* _Task details_: Set out the listing word for word. End with the line that contains "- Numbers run".

* _Information supplied_:
* * *
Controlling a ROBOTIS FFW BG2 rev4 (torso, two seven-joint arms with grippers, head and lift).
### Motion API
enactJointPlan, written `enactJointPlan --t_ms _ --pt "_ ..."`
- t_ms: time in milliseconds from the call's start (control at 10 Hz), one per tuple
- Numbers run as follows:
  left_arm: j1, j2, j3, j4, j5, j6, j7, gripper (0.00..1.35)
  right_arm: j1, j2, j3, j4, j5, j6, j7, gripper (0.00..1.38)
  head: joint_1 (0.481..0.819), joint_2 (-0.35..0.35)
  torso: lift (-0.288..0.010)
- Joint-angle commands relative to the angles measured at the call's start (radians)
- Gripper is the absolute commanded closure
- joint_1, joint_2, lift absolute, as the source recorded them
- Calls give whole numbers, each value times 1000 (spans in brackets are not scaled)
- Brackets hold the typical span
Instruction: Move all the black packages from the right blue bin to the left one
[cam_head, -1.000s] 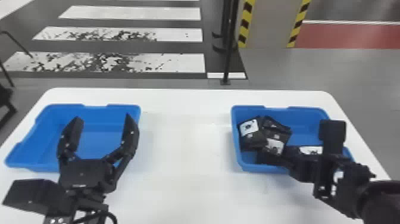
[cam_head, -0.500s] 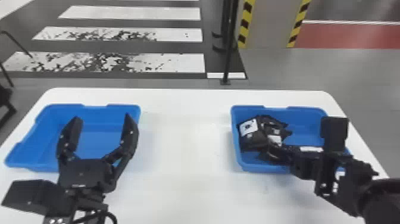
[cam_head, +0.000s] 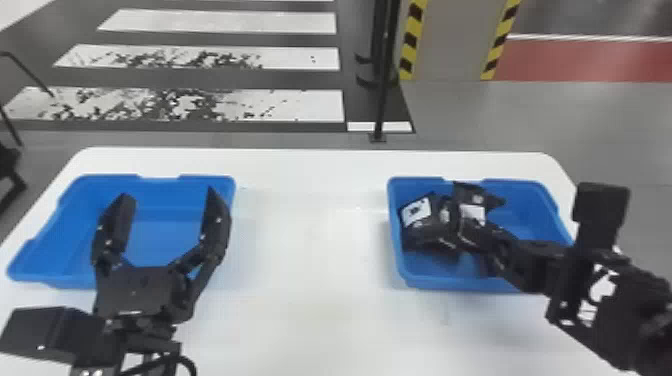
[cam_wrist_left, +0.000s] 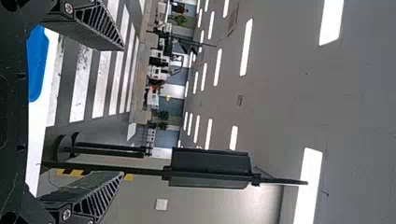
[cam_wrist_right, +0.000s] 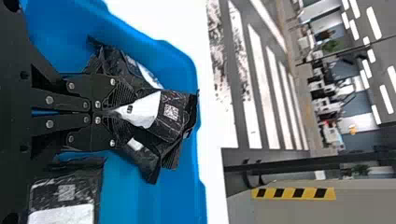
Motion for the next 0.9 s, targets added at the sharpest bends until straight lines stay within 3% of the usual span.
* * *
* _Solution for this problem_:
Controlling a ROBOTIS FFW BG2 rev4 (torso, two seven-joint arms with grippers, head and lift).
### Motion API
enactJointPlan, written `enactJointPlan --t_ms _ --pt "_ ..."`
- t_ms: time in milliseconds from the call's start (control at 10 Hz), one per tuple
- Numbers run as follows:

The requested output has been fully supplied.